Using the data below, copy each line that includes the word "image".

Task material Block Start

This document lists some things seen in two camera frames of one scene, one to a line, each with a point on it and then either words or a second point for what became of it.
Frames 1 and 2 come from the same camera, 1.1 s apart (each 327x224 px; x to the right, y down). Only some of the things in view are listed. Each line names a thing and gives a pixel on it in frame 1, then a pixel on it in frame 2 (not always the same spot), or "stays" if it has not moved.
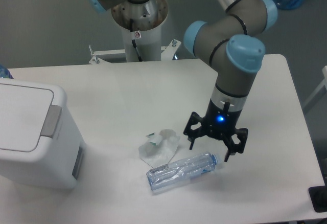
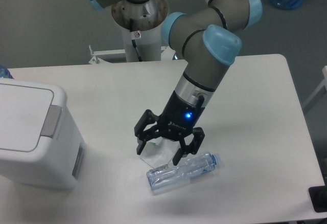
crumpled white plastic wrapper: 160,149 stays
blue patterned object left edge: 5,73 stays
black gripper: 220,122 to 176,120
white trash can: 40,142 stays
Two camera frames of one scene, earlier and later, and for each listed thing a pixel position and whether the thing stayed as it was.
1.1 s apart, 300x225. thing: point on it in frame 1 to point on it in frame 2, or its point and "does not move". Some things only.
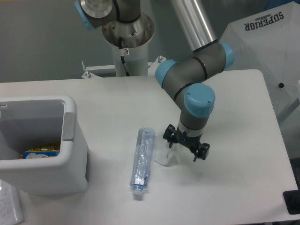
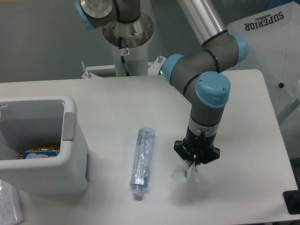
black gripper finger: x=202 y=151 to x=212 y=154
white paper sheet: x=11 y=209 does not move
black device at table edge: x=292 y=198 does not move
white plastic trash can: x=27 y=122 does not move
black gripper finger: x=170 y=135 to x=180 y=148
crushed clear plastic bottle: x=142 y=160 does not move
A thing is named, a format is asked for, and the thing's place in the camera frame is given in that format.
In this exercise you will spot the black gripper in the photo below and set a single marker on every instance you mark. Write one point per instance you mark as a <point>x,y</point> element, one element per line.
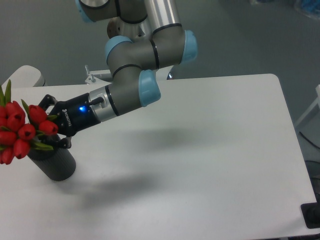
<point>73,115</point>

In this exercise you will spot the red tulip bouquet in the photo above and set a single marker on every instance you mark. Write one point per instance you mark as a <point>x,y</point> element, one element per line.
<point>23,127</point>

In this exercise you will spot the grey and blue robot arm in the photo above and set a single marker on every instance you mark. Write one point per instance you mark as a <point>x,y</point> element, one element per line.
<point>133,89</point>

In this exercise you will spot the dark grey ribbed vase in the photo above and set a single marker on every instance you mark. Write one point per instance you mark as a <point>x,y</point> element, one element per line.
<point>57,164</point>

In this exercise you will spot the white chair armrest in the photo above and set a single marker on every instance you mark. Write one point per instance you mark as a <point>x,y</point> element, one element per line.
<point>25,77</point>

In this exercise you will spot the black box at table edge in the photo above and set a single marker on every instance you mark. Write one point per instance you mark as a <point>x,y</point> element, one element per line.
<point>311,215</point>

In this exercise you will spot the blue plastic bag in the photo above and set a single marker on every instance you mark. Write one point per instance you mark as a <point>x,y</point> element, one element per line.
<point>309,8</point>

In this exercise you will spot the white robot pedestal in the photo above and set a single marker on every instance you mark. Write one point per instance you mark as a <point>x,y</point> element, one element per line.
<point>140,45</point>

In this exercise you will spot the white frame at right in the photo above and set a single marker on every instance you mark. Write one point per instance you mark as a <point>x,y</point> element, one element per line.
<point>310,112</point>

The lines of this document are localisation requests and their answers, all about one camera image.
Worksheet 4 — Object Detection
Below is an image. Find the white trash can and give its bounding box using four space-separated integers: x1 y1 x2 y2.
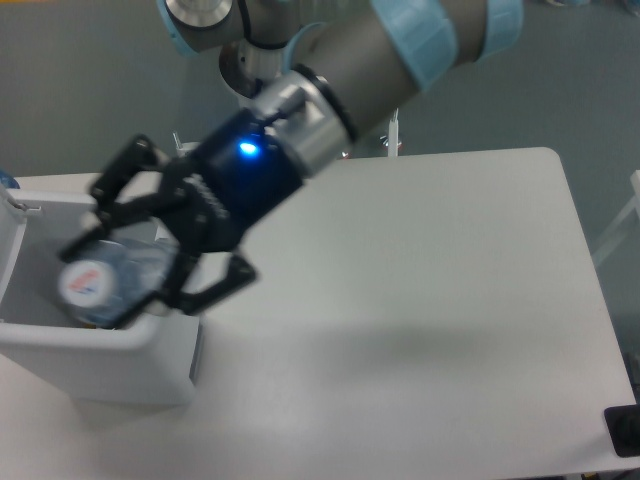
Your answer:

Task material Block End
Task material Block Start

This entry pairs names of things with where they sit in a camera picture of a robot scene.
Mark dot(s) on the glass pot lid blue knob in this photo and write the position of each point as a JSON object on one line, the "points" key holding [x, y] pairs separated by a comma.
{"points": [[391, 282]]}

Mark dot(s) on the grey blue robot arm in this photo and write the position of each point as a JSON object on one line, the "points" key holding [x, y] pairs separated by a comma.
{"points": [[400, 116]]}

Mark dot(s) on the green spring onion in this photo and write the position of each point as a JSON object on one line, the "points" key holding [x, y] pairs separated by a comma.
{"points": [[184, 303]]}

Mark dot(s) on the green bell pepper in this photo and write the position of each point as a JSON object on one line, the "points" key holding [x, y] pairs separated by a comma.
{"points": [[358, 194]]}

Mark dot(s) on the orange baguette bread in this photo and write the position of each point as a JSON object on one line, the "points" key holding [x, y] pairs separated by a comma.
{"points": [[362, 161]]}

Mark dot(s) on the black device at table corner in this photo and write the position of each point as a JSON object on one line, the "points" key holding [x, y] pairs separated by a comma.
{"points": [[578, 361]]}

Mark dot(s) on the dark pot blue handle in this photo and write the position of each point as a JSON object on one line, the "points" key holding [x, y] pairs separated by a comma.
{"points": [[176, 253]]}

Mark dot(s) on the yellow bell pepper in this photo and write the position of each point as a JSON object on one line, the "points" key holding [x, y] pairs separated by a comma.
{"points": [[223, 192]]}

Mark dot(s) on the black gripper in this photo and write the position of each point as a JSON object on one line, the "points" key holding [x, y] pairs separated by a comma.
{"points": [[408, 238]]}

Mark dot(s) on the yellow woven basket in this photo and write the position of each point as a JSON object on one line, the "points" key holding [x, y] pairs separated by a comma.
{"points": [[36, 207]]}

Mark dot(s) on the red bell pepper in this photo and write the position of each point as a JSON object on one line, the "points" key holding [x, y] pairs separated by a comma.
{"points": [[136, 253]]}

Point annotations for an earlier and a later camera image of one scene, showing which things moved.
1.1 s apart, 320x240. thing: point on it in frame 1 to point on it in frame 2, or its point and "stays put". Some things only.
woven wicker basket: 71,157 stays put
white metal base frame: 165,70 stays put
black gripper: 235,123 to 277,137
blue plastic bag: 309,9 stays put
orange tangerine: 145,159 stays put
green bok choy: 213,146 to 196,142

Task material Block End

• Exercise result:
The lines of this document are localisation requests and their answers, all about one camera image.
Below is an image. Find the white trash can and give its bounding box using four space-separated integers: x1 y1 x2 y2.
Point annotations for an earlier and a later camera image of one scene, showing which things moved.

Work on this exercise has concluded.